Myanmar lifts ban on rice exports, prices expected to fall

Asian rice prices are likely to come under downward pressure this week as Myanmar has lifted its ban on exports and cheaper Brazilian sales of parboiled grades are also weighing on the market, trade participants said Monday.

Myanmar's move is significant because its rice is the cheapest in the world and in strong demand among the low income African countries. Exports from the country have been banned for more than two months.

It has already sold around 100,000 metric tons of 25%-broken rice in the past few days for shipments in May and June around $390-$400/ton.

Global trading companies purchasing rice from Myanmar's exporters are in turn selling to buyers in Africa at prices of up to $415/ton, free on board, they said.

The world's largest rice exporters, Thailand and Vietnam, have also harvested bumper crops. Thailand has just harvested its secondary rice crop, which on a milled basis is around 300,000 tons larger than last year's.

Most traders expect a $5-$12 decline in prices of various rice grades this week.

Thai rice prices haven't moved much recently, but if Myanmar continues to export the grain, it could start to put downward pressure on prices, said Chookiat Ophaswongse, managing director of major Thai exporter Huay Chuan Rice Co.

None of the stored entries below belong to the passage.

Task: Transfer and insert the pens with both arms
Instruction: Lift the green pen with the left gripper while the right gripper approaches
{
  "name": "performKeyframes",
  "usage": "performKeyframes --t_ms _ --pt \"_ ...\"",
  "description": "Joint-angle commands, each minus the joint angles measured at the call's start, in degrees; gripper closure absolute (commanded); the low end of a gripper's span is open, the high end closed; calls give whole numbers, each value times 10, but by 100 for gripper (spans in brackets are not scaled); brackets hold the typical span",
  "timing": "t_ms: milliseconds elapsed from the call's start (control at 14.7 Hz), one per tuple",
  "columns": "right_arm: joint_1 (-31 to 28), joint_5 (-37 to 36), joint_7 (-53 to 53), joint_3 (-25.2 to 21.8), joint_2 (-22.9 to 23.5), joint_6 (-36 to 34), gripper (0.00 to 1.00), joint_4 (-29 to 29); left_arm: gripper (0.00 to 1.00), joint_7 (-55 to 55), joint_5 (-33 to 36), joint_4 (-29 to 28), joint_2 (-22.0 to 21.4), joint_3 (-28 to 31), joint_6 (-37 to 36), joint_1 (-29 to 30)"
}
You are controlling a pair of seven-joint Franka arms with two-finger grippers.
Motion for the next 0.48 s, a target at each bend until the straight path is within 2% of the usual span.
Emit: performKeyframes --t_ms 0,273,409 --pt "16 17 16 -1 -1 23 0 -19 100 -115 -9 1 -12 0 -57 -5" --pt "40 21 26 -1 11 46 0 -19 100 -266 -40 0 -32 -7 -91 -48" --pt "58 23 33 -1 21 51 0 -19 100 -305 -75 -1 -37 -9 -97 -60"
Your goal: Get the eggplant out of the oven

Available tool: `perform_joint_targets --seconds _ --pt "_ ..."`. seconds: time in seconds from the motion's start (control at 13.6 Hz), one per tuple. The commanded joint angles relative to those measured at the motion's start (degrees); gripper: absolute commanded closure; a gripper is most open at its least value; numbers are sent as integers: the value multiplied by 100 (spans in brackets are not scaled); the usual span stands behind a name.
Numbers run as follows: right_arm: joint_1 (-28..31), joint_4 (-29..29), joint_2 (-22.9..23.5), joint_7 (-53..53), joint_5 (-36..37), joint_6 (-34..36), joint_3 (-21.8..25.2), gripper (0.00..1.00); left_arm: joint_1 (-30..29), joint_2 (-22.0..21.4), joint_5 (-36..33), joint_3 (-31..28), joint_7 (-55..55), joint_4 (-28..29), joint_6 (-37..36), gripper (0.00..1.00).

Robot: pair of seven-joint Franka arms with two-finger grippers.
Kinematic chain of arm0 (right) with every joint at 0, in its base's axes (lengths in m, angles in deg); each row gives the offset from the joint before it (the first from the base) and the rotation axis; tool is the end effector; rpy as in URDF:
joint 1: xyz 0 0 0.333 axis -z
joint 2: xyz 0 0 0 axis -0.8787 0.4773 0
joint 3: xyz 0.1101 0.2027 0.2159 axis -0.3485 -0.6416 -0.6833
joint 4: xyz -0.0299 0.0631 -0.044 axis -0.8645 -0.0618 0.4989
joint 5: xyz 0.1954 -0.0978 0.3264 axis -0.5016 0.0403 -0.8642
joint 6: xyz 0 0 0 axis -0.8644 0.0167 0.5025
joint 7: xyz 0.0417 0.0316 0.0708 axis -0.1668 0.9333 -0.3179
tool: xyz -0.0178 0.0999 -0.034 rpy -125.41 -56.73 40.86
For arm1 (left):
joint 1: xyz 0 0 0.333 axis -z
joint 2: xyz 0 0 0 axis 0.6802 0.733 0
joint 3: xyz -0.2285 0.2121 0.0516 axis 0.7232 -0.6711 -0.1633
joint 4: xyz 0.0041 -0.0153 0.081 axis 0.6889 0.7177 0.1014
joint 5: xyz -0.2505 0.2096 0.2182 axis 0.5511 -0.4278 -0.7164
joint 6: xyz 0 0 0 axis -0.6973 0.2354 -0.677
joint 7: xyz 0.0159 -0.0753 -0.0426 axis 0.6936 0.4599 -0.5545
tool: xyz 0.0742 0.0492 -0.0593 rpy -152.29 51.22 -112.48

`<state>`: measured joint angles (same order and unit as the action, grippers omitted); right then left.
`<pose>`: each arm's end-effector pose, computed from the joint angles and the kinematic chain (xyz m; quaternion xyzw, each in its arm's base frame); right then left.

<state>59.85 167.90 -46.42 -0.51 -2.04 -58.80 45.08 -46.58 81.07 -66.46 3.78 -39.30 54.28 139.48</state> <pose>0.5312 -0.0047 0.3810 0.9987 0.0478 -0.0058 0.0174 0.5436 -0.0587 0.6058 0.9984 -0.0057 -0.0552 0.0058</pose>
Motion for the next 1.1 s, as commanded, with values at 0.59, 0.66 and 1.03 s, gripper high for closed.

Vietnam and Thai 25% brokens are now offered around $440/ton and $455-$460/ton, FOB. Another major exporter, Pakistan, is offering the grade around $450/ton, FOB.

Thai and Vietnamese 5% brokens are offered around $480/ton, and Pakistan's is costlier at $500/ton, FOB. Usually, Pakistani and Vietnamese rice sell at a discount to Thailand's.

"Myanmar's lifting of the ban on rice exports will definitely drag down prices," said Abdul Aziz Ghaffar, chief executive of RiceTex, a Karachi-based trading company.

He said Pakistan's rice prices are unusually high because many exporters who had sold rice in forward deals are now covering their requirements for physical shipments. "A downward correction is now due."

Vietnam's rice export prices are also expected to decline, taking leads from the domestic market where ample supply has dragged down rates by VND400/kilogram in the last two weeks, an analyst in Singapore said.

Another Singapore-based trader said the fact that gap between Thai and Vietnamese rice prices has narrowed reflects a bearish outlook.

Vietnam will have to lower its rates, as it has to stay competitive with its neighbor, he said.

Thailand has more of a chance to make sales at current rates than Vietnam, said Chookiat.

He said in parboiled grades, where Vietnam isn't a major exporter, Thailand is facing competition from Brazil.

Brazil is exporting parboiled rice to African countries around $460-$470/ton, FOB, which is $30-$40 cheaper than Thailand's.

Parboiled grades have accounted for 30% of Thailand's rice exports in recent months.